New frontier

DOs adopt wait-and-see attitude toward stimulus act

Health care provisions in the stimulus act provoked a wave of disapproval. But are physicians’ fears unfounded?


Days before President Barack Obama signed the American Recovery and Reinvestment Act of 2009, several health care-related provisions of the legislation provoked a wave of disapproval, even outrage, from physicians and other health care professionals across the country.

The reaction was swift, fueled by political punditry on talk radio, impassioned commentaries splashed across the editorial pages of major newspapers and a deafening roar of criticism that echoed across the blogosphere.

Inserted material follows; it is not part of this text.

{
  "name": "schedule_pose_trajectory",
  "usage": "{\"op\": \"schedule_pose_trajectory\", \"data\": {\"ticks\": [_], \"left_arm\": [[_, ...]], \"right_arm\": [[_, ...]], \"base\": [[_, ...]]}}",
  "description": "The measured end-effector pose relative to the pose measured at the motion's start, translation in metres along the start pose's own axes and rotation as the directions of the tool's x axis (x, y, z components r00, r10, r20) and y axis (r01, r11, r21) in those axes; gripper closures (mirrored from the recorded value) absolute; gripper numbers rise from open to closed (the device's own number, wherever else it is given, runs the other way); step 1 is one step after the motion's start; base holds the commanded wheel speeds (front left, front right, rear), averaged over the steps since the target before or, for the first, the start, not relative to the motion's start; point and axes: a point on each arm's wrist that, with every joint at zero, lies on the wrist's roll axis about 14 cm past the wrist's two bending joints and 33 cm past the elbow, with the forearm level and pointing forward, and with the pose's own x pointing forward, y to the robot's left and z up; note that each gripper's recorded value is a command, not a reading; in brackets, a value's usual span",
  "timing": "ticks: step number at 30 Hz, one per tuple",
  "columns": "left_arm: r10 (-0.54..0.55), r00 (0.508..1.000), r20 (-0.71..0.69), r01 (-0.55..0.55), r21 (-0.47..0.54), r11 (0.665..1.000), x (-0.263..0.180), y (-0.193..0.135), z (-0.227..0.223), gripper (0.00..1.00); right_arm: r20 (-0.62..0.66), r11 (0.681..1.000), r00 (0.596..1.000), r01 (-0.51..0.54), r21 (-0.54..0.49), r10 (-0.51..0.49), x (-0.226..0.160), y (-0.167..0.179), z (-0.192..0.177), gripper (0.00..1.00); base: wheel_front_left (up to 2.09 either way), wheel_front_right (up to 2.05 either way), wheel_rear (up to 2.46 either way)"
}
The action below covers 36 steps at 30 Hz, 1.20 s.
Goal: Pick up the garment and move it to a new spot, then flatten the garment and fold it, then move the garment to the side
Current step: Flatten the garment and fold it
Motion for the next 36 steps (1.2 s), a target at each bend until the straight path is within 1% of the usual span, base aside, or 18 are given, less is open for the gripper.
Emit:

Signed into law on Feb. 17, the $787 billion stimulus act earmarks roughly $19 billion to promote the development and adoption of health information technology and another $500 million for primary care training programs. But it is the act's $1.1 billion for comparative effectiveness research that has provoked fears that Big Brother is knocking at the door.

In a Feb. 9 commentary on headlined "Ruin Your Health With the Obama Stimulus Plan," former New York lieutenant governor Betsy McCaughey warned that the legislation will lead to federal monitoring "to make sure your doctor is doing what the federal government deems appropriate and cost effective."

During his Feb. 10 radio show, Rush Limbaugh fumed, "[Y]our doctor is going to have to consult either a book, a computer program, or maybe even make a phone call to find out what kind of treatment you can get and how much to charge for it based on how much the government's going to reimburse for it."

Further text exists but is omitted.